Dans ces conditions, vous devrez décharger, en droits et majorations, les contributions sociales auxquelles Mme A a été assujettie au titre des années 2008 et 2009, à l’exception de la contribution additionnelle au prélèvement social prévue par le III de l’article L. 262‑24 du code de l’action sociale et des familles.

S’agissant enfin de l’assiette des contributions sociales, comme en matière d’impôt sur le revenu, Mme A soutient que l’assiette des contributions sociales auxquelles elle a été assujettie au titre de l’année 2009 dans la catégorie des revenus de capitaux mobiliers, pour un montant de 4 265 214 euros, doit être réduite à concurrence de la somme de 875 343 euros, qui correspond au montant de l’impôt prélevé à Allemagne sur des dividendes.

Le ministre ne le conteste pas mais il sollicite le bénéfice de la compensation prévue à l’article L. 203 du livre des procédures fiscales. Il expose que la base d’imposition de 4 265 214 euros mentionnée dans l’avis d’imposition aux prélèvements sociaux correspond aux revenus de capitaux mobiliers, mais qu’il a omis d’imposer aux prélèvements sociaux la somme de 88 417 euros correspondant à des revenus fonciers, qui doit ainsi faire l’objet de la compensation avec la somme de 875 343 euros, dans la limite de la base d’imposition initiale, faisant obstacle à un dégrèvement.

La jurisprudence interprète ainsi strictement le droit à compensation et l’administration ne peut demander une compensation que si l’insuffisance ou l’omission d’imposition qu’elle invoque est valablement justifiée, et a été constatée au cours de l’instruction de la réclamation. Or, aucune pièce du dossier ne justifie dans leur principe et leur montant les revenus fonciers allégués par l’administration, ni même d’ailleurs, à supposer de tels revenus existants, qu’elle ne se serait pas délibérément abstenue de les assujettir aux contributions sociales ou aurait constaté l’insuffisance d’imposition au cours de l’instruction.

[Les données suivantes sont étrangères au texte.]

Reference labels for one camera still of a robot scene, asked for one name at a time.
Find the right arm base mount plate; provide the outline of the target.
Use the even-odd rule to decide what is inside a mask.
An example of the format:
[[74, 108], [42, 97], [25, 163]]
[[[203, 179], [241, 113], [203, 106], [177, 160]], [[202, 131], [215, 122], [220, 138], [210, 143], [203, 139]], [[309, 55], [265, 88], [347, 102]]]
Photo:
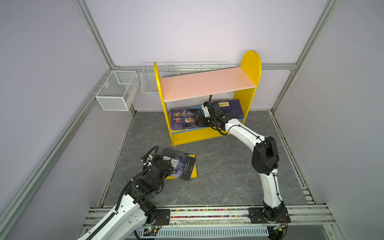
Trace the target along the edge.
[[291, 218], [285, 208], [249, 208], [249, 219], [252, 224], [289, 224]]

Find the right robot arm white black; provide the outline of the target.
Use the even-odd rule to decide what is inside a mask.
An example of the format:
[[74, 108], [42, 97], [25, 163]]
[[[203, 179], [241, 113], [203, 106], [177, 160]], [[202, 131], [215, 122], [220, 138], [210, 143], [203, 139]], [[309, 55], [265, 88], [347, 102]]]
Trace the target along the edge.
[[205, 122], [222, 136], [232, 135], [252, 150], [252, 167], [259, 174], [263, 187], [263, 218], [274, 223], [282, 220], [291, 222], [278, 182], [279, 153], [276, 140], [264, 137], [242, 124], [222, 110], [219, 102], [213, 102], [212, 96], [202, 105]]

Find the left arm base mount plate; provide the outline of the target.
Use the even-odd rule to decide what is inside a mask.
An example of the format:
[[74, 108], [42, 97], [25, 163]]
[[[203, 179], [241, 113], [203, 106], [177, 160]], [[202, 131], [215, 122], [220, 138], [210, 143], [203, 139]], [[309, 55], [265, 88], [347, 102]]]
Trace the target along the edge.
[[170, 209], [157, 209], [154, 212], [149, 213], [145, 225], [168, 226], [170, 224], [170, 220]]

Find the white vent grille panel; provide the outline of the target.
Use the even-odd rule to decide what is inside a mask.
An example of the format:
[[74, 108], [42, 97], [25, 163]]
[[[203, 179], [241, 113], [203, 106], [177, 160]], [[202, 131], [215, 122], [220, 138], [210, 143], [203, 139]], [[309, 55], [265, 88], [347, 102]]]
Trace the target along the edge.
[[219, 239], [237, 237], [268, 237], [267, 227], [204, 227], [204, 228], [162, 228], [155, 234], [149, 229], [138, 229], [137, 235], [142, 240], [173, 240], [173, 239]]

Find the dark purple book red circle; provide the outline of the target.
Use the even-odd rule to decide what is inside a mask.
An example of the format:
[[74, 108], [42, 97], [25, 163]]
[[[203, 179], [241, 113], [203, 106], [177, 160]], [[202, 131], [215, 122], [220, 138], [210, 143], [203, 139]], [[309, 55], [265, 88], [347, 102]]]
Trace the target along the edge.
[[201, 109], [171, 109], [171, 130], [181, 131], [203, 126]]

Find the aluminium rail with colourful strip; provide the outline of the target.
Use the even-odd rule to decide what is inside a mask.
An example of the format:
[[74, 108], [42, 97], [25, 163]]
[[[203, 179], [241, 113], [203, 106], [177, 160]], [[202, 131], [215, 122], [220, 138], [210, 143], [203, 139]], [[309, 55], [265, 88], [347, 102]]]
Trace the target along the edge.
[[[249, 206], [232, 207], [168, 207], [169, 227], [197, 227], [252, 224]], [[290, 205], [287, 206], [291, 225], [332, 225], [336, 223], [326, 205]]]

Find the yellow shelf with pink and blue boards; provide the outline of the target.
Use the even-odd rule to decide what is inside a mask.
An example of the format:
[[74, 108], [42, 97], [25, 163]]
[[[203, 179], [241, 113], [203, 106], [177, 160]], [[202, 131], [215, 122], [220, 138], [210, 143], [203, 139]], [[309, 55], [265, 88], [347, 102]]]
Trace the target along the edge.
[[154, 72], [171, 142], [177, 146], [216, 138], [220, 133], [211, 128], [172, 132], [167, 103], [234, 92], [234, 98], [240, 100], [246, 120], [262, 76], [262, 61], [257, 52], [248, 51], [237, 68], [162, 79], [158, 64], [154, 62]]

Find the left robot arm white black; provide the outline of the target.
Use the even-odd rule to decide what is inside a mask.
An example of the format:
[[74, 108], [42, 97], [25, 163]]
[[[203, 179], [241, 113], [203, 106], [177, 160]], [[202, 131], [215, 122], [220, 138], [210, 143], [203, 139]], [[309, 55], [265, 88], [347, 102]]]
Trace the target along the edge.
[[157, 207], [151, 202], [172, 173], [170, 160], [157, 157], [153, 146], [142, 158], [144, 169], [123, 187], [116, 205], [80, 240], [124, 240], [145, 224], [154, 223]]

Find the white mesh box basket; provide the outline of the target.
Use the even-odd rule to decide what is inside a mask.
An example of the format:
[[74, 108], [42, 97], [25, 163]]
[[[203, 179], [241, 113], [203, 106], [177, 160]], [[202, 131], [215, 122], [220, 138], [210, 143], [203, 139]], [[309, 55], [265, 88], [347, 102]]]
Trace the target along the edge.
[[130, 111], [139, 85], [137, 72], [111, 71], [96, 99], [104, 111]]

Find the black book white characters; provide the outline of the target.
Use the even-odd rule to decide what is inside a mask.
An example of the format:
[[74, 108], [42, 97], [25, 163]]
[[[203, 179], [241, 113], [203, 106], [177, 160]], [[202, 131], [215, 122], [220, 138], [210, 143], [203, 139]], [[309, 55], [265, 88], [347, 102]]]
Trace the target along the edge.
[[195, 155], [186, 155], [172, 149], [164, 149], [160, 159], [170, 161], [173, 166], [173, 171], [166, 180], [178, 179], [189, 182], [198, 176]]

En effet, les termes « revenus fonciers » n’apparaissent que dans le paragraphe relatif aux contributions sociales en page 7 de la proposition de rectification, qui fait état d’une base d’imposition de 4 353 631 euros pour ces contributions. Ce n’est que par déduction de cette somme des 4 265 214 euros mentionnés pour les revenus de capitaux mobiliers qu’on aboutit à 88 417 euros qui correspondraient à des revenus fonciers. À priori, ces revenus fonciers ne figurent dans aucune autre pièce de la procédure d’imposition, et ils apparaissent dans une ligne de l’avis d’imposition à l’impôt sur le revenu 2009, alors que selon la proposition de rectification, les bases imposables à l’impôt sur le revenu se limitaient à 4 265 214 euros, sans être repris pour les contributions sociales.

Dans ces conditions, l’erreur commise dans l’assiette de l’imposition s’agissant des revenus fonciers, ne peut être regardée comme étant constitutive d’une insuffisance ou d’une omission entrant dans les prévisions de l’article L. 203 du livre des procédures fiscales. Par suite, la demande de compensation présentée par le ministre ne peut être accueillie.

Pour nous résumer nous vous proposons donc de constater un non‑lieu à statuer, puis de prononcer la décharge des contributions sociales des années 2008 et 2009, à l’exception de la contribution additionnelle au prélèvement social prévue par le III de l’article L. 262‑24 du code de l’action sociale et des familles, ainsi que de réduire la base de la cotisation de ce prélèvement social de la somme de 875 343 euros, de réformer le jugement selon ce qui vient d’être dit, de rejeter le surplus de la requête, et de lui accorder 2 000 euros de frais d’instance.

Telles sont nos conclusions dans cette intéressante instance.